REQUIRED ACTION
Take each line from the entries that holds "frame" and copy it out.

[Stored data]
══════════════════════════════

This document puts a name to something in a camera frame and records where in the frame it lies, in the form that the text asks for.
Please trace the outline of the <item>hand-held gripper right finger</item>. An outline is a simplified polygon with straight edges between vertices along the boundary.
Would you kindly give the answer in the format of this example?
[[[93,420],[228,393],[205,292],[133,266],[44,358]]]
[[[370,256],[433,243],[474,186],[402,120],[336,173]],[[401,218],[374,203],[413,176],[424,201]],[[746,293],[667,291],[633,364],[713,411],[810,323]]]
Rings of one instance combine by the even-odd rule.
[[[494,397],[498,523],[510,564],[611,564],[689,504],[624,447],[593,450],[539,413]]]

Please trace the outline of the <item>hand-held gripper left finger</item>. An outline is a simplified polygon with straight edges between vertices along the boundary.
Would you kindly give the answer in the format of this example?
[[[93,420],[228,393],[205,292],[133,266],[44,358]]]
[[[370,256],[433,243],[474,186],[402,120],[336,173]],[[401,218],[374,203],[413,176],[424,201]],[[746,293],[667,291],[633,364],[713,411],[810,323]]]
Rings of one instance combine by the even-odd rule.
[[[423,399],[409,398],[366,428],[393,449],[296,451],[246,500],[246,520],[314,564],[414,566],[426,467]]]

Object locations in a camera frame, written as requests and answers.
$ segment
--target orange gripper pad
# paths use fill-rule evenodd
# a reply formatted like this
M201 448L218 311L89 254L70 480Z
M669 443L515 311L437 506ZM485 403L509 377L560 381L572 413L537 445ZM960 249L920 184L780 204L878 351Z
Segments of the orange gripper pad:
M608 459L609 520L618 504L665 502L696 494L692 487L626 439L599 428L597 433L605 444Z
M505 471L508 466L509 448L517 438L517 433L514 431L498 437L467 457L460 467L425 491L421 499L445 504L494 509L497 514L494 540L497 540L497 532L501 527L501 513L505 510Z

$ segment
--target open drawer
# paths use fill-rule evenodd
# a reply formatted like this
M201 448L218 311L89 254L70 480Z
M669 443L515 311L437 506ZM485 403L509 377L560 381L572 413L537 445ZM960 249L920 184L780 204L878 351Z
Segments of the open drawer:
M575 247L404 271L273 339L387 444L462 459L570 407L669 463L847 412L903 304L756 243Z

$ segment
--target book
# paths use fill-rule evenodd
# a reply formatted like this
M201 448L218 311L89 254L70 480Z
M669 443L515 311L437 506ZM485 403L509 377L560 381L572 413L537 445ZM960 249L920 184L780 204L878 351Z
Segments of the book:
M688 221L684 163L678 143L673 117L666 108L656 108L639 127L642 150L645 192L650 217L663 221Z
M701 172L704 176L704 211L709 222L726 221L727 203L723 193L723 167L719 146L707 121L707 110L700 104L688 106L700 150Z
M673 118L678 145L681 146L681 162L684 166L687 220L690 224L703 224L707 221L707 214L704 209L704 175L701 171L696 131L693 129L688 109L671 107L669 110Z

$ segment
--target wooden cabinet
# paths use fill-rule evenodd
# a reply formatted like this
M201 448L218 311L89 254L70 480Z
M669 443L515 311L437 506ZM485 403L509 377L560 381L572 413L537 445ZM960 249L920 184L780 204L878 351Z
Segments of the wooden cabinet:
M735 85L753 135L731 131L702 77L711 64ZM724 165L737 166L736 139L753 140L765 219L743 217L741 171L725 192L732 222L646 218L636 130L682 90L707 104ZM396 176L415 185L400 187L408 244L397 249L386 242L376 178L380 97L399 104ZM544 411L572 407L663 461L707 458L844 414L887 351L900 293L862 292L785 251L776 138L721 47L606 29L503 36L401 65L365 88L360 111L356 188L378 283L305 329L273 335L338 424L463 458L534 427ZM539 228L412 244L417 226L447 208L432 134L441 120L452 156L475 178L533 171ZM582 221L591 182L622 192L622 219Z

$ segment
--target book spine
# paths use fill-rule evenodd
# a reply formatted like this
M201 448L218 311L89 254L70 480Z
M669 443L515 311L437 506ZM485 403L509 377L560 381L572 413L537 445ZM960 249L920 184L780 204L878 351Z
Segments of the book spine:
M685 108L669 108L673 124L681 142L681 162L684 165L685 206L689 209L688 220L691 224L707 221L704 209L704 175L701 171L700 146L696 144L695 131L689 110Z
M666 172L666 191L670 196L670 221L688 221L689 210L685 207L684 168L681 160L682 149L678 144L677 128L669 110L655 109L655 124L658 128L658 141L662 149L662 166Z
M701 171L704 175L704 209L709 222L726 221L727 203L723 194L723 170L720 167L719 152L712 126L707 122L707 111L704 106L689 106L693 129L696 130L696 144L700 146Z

══════════════════════════════

TASK SOLUTION
This document puts a name to something in a camera frame and records where in the frame it lies, in the form that the text asks for.
Object locations in a camera frame, written as requests and answers.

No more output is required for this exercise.